> [Aim of the exercise]: Please quote only the lines that start at the one with "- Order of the" and go on to the last line of the data, both ends kept.

**** Data segment

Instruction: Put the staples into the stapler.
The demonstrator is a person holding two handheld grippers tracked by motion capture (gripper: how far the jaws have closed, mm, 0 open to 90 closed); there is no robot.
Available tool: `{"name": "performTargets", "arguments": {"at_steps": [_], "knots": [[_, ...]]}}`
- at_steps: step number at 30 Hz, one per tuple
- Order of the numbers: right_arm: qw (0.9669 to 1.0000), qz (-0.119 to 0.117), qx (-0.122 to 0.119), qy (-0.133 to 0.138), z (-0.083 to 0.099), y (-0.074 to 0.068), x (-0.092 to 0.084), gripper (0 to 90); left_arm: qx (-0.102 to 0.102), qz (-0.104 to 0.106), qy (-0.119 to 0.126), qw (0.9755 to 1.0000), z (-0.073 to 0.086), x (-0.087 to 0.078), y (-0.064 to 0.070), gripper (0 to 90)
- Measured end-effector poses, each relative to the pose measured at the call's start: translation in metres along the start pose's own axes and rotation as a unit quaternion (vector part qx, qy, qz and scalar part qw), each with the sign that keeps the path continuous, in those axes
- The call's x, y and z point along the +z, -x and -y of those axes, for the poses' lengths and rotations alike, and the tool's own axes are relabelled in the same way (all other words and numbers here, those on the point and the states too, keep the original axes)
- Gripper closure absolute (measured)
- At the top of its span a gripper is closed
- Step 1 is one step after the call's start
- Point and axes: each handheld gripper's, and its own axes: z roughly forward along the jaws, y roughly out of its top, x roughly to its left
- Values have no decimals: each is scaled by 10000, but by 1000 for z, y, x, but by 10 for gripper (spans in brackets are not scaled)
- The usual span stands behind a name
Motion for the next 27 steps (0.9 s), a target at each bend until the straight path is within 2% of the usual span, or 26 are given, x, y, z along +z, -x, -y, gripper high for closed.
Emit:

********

> [Your solution]:
- Order of the numbers: right_arm: qw (0.9669 to 1.0000), qz (-0.119 to 0.117), qx (-0.122 to 0.119), qy (-0.133 to 0.138), z (-0.083 to 0.099), y (-0.074 to 0.068), x (-0.092 to 0.084), gripper (0 to 90); left_arm: qx (-0.102 to 0.102), qz (-0.104 to 0.106), qy (-0.119 to 0.126), qw (0.9755 to 1.0000), z (-0.073 to 0.086), x (-0.087 to 0.078), y (-0.064 to 0.070), gripper (0 to 90)
- Measured end-effector poses, each relative to the pose measured at the call's start: translation in metres along the start pose's own axes and rotation as a unit quaternion (vector part qx, qy, qz and scalar part qw), each with the sign that keeps the path continuous, in those axes
- The call's x, y and z point along the +z, -x and -y of those axes, for the poses' lengths and rotations alike, and the tool's own axes are relabelled in the same way (all other words and numbers here, those on the point and the states too, keep the original axes)
- Gripper closure absolute (measured)
- At the top of its span a gripper is closed
- Step 1 is one step after the call's start
- Point and axes: each handheld gripper's, and its own axes: z roughly forward along the jaws, y roughly out of its top, x roughly to its left
- Values have no decimals: each is scaled by 10000, but by 1000 for z, y, x, but by 10 for gripper (spans in brackets are not scaled)
- The usual span stands behind a name
Motion for the next 27 steps (0.9 s), a target at each bend until the straight path is within 2% of the usual span, or 26 are given, x, y, z along +z, -x, -y, gripper high for closed.
Emit:

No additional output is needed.